‘LET’S Uber.” Few companies offer something so popular that their name becomes a verb. But that is one of the many achievements of Uber, a company founded in 2009 that is now the world’s most valuable startup, worth around $70 billion.
Its app can summon a car in moments in more than 425 cities around the world, to the fury of taxi drivers everywhere. But Uber’s ambitions, and the expectations underpinning its valuation, extend much further: using self-driving vehicles, it wants to make ride-hailing so cheap and convenient that people forgo car ownership altogether. Not satisfied with shaking up the $100-billion-a-year taxi business, it has its eye on the far bigger market for personal transport, worth as much as $10 trillion a year globally.
Uber is not alone in this ambition. Companies big and small have recognized the transformative potential of electric, self-driving cars, summoned on demand. Technology firms including Apple, Google and Tesla are investing heavily in autonomous vehicles; from Ford to Volvo, incumbent carmakers are racing to catch up.

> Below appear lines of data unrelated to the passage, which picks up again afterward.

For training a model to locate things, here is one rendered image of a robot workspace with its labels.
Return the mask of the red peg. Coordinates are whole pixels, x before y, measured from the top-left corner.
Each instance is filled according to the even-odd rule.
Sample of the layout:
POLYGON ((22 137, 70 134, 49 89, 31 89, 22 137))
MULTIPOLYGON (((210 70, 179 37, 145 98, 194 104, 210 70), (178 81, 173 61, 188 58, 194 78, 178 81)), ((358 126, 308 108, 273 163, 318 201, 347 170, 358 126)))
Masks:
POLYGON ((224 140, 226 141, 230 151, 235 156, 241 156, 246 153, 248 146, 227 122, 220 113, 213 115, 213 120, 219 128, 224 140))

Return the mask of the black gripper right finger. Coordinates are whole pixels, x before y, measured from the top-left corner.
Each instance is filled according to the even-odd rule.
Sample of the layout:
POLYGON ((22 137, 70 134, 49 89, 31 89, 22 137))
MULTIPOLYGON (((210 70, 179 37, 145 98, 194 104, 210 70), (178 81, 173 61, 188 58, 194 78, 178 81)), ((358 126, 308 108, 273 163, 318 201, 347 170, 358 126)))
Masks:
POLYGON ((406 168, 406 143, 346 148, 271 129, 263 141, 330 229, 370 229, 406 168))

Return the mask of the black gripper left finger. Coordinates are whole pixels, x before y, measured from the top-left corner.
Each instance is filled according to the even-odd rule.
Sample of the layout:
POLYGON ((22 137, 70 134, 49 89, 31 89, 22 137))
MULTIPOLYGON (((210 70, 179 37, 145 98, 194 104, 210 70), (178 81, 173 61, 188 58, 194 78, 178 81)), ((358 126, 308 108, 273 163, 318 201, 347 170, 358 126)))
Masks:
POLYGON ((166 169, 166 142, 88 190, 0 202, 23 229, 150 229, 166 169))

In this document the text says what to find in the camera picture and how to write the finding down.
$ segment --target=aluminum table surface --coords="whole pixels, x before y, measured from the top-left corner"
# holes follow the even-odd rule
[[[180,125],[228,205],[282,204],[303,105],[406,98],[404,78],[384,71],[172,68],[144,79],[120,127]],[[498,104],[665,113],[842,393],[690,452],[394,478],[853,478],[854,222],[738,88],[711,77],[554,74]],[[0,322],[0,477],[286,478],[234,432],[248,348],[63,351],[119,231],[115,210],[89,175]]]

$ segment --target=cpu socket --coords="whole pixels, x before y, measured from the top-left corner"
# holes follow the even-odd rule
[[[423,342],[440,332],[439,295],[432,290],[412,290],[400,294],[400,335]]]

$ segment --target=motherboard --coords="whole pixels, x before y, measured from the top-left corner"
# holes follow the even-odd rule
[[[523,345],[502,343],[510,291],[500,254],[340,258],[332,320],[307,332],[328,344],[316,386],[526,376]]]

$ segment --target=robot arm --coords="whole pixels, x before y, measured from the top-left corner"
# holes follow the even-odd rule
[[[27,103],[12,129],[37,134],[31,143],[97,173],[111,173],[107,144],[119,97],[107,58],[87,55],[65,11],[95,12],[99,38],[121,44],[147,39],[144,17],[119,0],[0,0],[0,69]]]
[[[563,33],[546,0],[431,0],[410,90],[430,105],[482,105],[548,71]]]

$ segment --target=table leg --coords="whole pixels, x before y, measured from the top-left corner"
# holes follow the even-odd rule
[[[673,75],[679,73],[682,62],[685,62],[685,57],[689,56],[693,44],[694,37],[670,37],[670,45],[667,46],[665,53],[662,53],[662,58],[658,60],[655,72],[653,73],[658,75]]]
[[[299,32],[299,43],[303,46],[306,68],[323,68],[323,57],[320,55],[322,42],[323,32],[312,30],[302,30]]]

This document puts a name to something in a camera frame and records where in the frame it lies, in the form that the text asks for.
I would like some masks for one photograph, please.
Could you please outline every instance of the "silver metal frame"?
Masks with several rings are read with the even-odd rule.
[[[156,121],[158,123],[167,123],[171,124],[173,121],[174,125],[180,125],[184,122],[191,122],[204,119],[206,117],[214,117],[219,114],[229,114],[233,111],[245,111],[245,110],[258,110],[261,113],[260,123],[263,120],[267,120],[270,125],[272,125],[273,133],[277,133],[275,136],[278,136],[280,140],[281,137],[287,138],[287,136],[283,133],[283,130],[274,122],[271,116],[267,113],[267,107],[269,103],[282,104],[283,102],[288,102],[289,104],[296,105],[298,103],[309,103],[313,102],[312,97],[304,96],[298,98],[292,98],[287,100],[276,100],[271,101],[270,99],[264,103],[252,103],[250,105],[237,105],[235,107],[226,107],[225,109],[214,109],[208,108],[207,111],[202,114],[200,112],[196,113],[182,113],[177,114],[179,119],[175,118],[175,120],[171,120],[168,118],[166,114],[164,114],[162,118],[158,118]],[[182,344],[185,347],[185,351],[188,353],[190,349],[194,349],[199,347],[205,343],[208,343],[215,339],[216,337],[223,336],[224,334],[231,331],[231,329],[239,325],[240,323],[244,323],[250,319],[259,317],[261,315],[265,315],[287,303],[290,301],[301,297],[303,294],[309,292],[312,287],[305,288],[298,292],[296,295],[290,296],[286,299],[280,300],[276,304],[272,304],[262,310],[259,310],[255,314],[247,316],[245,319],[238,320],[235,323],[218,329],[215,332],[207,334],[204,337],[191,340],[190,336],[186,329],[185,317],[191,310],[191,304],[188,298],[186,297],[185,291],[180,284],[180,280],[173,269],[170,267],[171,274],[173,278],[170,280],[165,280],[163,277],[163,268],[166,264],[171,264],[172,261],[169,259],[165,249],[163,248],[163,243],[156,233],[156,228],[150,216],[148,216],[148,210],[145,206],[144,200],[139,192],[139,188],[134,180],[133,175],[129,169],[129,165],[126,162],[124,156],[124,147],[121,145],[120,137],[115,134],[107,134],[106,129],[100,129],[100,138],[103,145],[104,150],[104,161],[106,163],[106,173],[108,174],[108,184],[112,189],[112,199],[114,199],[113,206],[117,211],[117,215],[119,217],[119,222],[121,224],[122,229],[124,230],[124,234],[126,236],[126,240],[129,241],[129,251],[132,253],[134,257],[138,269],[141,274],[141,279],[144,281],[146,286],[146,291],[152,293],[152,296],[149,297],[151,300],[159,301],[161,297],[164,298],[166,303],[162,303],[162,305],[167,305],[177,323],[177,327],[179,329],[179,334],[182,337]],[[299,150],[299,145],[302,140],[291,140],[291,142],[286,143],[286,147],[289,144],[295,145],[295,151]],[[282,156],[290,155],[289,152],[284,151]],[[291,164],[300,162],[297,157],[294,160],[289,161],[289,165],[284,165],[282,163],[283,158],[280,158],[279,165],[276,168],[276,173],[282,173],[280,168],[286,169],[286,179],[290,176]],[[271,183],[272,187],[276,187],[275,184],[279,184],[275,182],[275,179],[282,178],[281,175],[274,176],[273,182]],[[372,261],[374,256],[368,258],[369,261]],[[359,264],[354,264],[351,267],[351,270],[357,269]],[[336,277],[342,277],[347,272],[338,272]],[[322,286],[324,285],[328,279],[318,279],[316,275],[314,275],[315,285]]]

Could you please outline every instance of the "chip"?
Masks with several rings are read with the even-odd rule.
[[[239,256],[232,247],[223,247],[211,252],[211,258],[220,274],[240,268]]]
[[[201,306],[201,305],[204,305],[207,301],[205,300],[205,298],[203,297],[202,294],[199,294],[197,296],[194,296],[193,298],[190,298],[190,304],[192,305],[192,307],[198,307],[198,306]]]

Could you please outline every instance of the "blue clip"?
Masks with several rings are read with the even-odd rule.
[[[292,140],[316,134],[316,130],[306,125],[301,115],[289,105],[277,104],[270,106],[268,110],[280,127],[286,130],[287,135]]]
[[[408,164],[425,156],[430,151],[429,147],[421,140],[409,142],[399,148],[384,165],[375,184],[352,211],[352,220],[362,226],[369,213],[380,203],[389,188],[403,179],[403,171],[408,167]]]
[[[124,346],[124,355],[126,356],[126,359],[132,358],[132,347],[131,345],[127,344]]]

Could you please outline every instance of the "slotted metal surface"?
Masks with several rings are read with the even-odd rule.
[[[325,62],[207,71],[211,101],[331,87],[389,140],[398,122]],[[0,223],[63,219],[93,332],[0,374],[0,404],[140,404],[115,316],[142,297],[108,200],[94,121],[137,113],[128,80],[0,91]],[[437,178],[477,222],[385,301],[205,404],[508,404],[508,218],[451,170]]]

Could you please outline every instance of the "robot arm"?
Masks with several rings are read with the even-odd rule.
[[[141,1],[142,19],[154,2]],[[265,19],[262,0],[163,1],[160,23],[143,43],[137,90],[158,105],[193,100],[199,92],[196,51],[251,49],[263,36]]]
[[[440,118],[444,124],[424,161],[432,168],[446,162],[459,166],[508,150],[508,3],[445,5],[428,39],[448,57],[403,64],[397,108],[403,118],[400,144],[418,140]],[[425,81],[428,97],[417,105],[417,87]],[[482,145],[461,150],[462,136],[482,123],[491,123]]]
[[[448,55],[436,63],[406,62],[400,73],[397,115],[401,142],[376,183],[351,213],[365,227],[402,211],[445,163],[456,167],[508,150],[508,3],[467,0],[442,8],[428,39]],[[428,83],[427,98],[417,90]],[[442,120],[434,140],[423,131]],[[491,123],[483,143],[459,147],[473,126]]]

An epic struggle looms. It will transform daily life as profoundly as cars did in the 20th century: reinventing transport and reshaping cities, while also dramatically reducing road deaths and pollution.
In the short term Uber is in pole position to lead the revolution because of its dominance of chauffeured ride-hailing, a part of the transport market that will see some of the fastest growth. Today ride-hailing accounts for less than 4 percent of all kilometers driven globally, but that will rise to more than 25 percent by 2030, according to Morgan Stanley, a bank. The ability to summon a car using a smartphone does not just make it easy for individuals to book a cheaper taxi. Ride-sharing services like UberPool, which put travelers heading in the same direction into one vehicle, blur the boundaries between private and public transport. Helsinki and other cities have been experimenting with on-demand bus services and apps that enable customers to plan and book journeys combining trains and buses with walking and private ride-sharing services.

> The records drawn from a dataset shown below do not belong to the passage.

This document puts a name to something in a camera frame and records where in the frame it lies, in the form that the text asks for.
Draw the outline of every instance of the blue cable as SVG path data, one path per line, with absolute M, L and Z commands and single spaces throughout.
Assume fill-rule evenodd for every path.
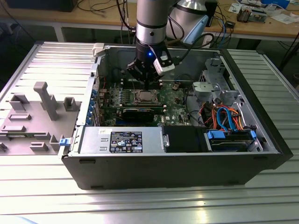
M 220 20 L 220 22 L 222 23 L 222 25 L 223 25 L 223 36 L 222 36 L 222 39 L 221 39 L 221 42 L 220 42 L 220 45 L 219 45 L 219 47 L 218 48 L 221 48 L 221 45 L 223 44 L 223 40 L 224 40 L 224 37 L 225 37 L 225 33 L 226 33 L 226 28 L 225 28 L 225 25 L 224 25 L 224 22 L 223 22 L 223 20 L 222 19 L 219 19 L 219 18 L 217 18 L 218 20 Z
M 220 111 L 221 111 L 221 110 L 226 110 L 226 113 L 228 114 L 228 122 L 229 122 L 229 126 L 230 126 L 230 128 L 231 128 L 232 130 L 236 130 L 236 127 L 235 127 L 235 125 L 234 125 L 234 123 L 233 123 L 233 121 L 232 121 L 232 116 L 231 116 L 229 110 L 228 110 L 227 108 L 225 108 L 225 107 L 221 107 L 221 108 L 218 109 L 218 111 L 217 111 L 217 123 L 218 123 L 218 124 L 220 125 L 220 127 L 222 127 L 226 132 L 228 131 L 228 129 L 227 129 L 225 126 L 223 126 L 222 123 L 220 122 Z

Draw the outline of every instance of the workbench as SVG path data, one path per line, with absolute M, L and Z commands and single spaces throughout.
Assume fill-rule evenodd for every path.
M 90 0 L 91 4 L 106 2 L 106 0 Z M 240 23 L 236 20 L 236 14 L 228 12 L 229 5 L 235 2 L 234 0 L 219 0 L 220 7 L 227 20 L 235 22 L 234 32 L 232 37 L 240 39 L 258 39 L 258 40 L 273 40 L 273 41 L 292 41 L 299 30 L 298 23 L 283 24 L 272 18 L 267 18 L 266 23 L 248 22 Z M 99 5 L 99 8 L 106 8 L 115 5 L 115 1 L 107 4 Z M 89 28 L 89 29 L 110 29 L 120 30 L 121 20 L 117 7 L 112 7 L 105 10 L 104 13 L 98 15 L 92 12 L 83 11 L 79 8 L 74 8 L 71 13 L 33 10 L 33 9 L 10 9 L 5 3 L 6 8 L 11 15 L 21 24 L 51 26 L 54 28 L 57 40 L 65 42 L 65 37 L 62 31 L 64 27 L 71 28 Z M 88 0 L 83 1 L 80 6 L 84 9 L 89 9 Z M 129 18 L 130 26 L 136 25 L 136 3 L 129 3 Z M 292 4 L 288 10 L 299 10 L 299 6 Z M 15 23 L 6 12 L 0 7 L 0 19 L 2 23 Z M 213 20 L 211 27 L 205 28 L 205 32 L 219 34 L 221 27 L 217 20 Z

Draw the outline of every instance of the gray plastic panel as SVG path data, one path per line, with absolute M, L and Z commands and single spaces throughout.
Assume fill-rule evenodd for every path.
M 63 101 L 66 97 L 74 98 L 80 106 L 80 102 L 84 100 L 87 80 L 95 61 L 92 55 L 93 44 L 45 42 L 35 45 L 34 48 L 36 50 L 31 51 L 31 55 L 24 60 L 24 66 L 15 72 L 16 79 L 8 83 L 10 88 L 0 102 L 0 126 L 25 126 L 25 133 L 49 132 L 51 136 L 55 135 L 58 141 L 62 134 L 71 137 L 78 112 L 66 112 Z M 48 93 L 55 96 L 58 102 L 57 113 L 60 116 L 57 121 L 51 122 L 47 112 L 42 109 L 41 98 L 33 90 L 36 82 L 47 82 Z M 15 114 L 9 103 L 14 94 L 24 94 L 30 102 L 29 105 L 24 105 L 30 108 L 26 108 L 22 113 L 30 114 L 31 120 L 16 121 L 7 118 Z M 49 150 L 36 153 L 29 148 L 31 142 L 38 141 L 35 138 L 13 139 L 8 143 L 1 141 L 8 145 L 8 149 L 5 153 L 0 152 L 0 155 L 57 154 L 49 140 L 45 140 Z

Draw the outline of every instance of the warning label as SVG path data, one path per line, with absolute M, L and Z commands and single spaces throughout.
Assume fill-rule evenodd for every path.
M 142 153 L 142 132 L 111 132 L 111 153 Z

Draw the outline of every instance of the blue latch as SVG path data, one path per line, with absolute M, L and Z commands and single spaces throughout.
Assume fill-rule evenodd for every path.
M 72 138 L 61 139 L 59 141 L 60 146 L 70 146 Z
M 251 134 L 253 139 L 256 139 L 256 133 L 254 131 L 250 131 L 250 134 Z
M 207 137 L 209 139 L 225 139 L 225 134 L 223 131 L 209 131 Z

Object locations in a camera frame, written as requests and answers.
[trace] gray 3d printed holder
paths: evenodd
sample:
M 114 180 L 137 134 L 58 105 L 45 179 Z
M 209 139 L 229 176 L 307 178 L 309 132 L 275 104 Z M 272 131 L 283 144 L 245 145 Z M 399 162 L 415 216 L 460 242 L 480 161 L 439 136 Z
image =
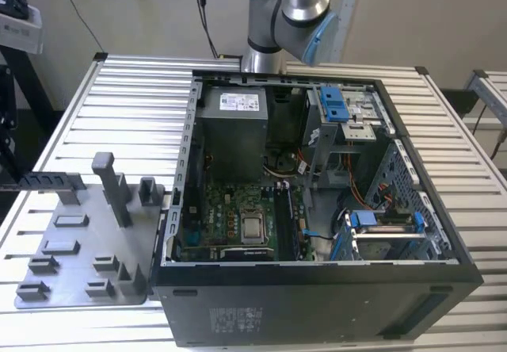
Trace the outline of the gray 3d printed holder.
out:
M 95 155 L 102 186 L 59 202 L 29 270 L 17 288 L 17 308 L 140 304 L 147 298 L 164 187 L 154 178 L 128 185 L 114 157 Z

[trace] blue plastic clip
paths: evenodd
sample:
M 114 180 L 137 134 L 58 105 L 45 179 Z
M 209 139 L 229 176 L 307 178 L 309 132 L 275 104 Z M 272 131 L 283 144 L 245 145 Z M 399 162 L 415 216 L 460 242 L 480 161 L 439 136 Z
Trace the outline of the blue plastic clip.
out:
M 320 101 L 326 108 L 326 118 L 329 122 L 347 122 L 349 120 L 349 110 L 338 88 L 321 87 Z

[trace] white wall
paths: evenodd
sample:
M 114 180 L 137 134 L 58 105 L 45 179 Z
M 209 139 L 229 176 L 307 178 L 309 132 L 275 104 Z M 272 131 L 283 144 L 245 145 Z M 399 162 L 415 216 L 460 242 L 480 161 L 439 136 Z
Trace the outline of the white wall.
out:
M 74 0 L 109 53 L 211 57 L 196 0 Z M 53 105 L 64 108 L 98 46 L 68 0 L 29 0 L 42 13 L 44 53 L 32 62 Z M 208 0 L 208 24 L 219 53 L 246 46 L 248 0 Z
M 462 88 L 473 69 L 507 71 L 507 0 L 357 0 L 342 61 L 422 65 Z

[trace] metal worktable
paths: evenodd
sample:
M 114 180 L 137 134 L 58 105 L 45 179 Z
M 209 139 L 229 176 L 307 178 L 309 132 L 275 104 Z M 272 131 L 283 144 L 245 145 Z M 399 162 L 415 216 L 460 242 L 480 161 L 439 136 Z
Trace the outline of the metal worktable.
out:
M 473 90 L 507 128 L 507 72 L 476 70 L 466 88 Z
M 238 62 L 114 55 L 94 61 L 36 170 L 79 172 L 85 182 L 98 182 L 90 168 L 93 155 L 112 151 L 115 169 L 129 182 L 154 175 L 170 190 L 192 69 L 238 70 Z M 485 283 L 414 343 L 274 349 L 506 350 L 507 182 L 433 80 L 409 67 L 309 68 L 290 63 L 288 73 L 382 79 Z M 0 346 L 108 351 L 128 347 L 150 352 L 176 348 L 156 301 L 122 308 L 18 311 L 14 307 L 17 283 L 56 202 L 55 194 L 20 193 L 0 227 Z

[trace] black metal frame
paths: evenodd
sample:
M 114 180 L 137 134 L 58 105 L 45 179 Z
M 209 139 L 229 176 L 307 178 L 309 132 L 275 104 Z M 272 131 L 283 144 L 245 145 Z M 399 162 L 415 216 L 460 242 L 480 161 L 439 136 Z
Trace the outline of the black metal frame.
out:
M 0 53 L 16 78 L 26 101 L 32 108 L 40 128 L 47 136 L 55 129 L 57 120 L 48 96 L 26 52 L 0 45 Z
M 396 136 L 412 159 L 422 187 L 447 232 L 459 264 L 287 266 L 275 262 L 250 266 L 220 266 L 219 263 L 160 266 L 160 237 L 152 285 L 162 301 L 177 345 L 415 339 L 482 284 L 481 274 L 381 81 L 216 71 L 194 71 L 194 76 L 196 81 L 221 86 L 230 84 L 232 76 L 240 76 L 243 84 L 252 80 L 256 85 L 262 84 L 266 78 L 280 78 L 281 85 L 285 81 L 375 85 L 396 129 Z M 327 301 L 322 300 L 325 296 L 329 296 Z M 257 314 L 261 314 L 259 331 L 217 333 L 212 329 L 222 319 L 219 318 L 221 310 L 226 314 L 234 313 L 234 322 L 237 322 L 238 311 L 242 308 L 255 308 Z

But in the longer term autonomous vehicles will drive the reinvention of transport. The first examples have already hit the road. Google is testing autonomous cars on streets near its headquarters in Mountain View, California. A startup called nuTonomy recently launched a self-driving taxi service in Singapore. Tesla’s electric cars are packed full of driver-assistance technology. And within the next few weeks Uber itself will offer riders in Pittsburgh the chance to hail an autonomous car (though a human will be on hand to take back the wheel if needed).
It is not clear which companies will dominate this world or how profitable it will be. Uber will not win in its current form: A ride-hailing business that depends on human drivers cannot compete on roads full of self-driving cars. But this existential threat is spurring the firm’s innovation. With its strong brand and large customer base, Uber aims to establish itself as the leading provider of transport services in a self-driving world. It is also branching out into new areas, such as food delivery and long-distance cargo haulage using autonomous trucks. There is logic in this ambition. Carmakers lack Uber’s experience as a service provider, or its deep knowledge of demand patterns and customer behavior.
But firms that pioneer new technological trends do not always manage to stay on top. Think of Nokia and BlackBerry in smartphones, Kodak in digital cameras or Myspace in social networking. Much will depend on which firm best handles the regulators. Technology companies have a history of trying new things first and asking for permission later. Uber’s success in ride-hailing owes much to this recipe, yet when it comes to autonomous vehicles, the combination of vague rules and imperfect technology can have deadly consequences.
Its recent rapprochement with Didi, its main rival in China, has removed a major distraction, allowing it to devote its $9-billion war chest to developing new technology. Its vision of the future is plausible and compelling. It could yet prove a Moses company, never reaching its promised land. But whether Uber itself wins or loses, we are all on the road to Uberworld.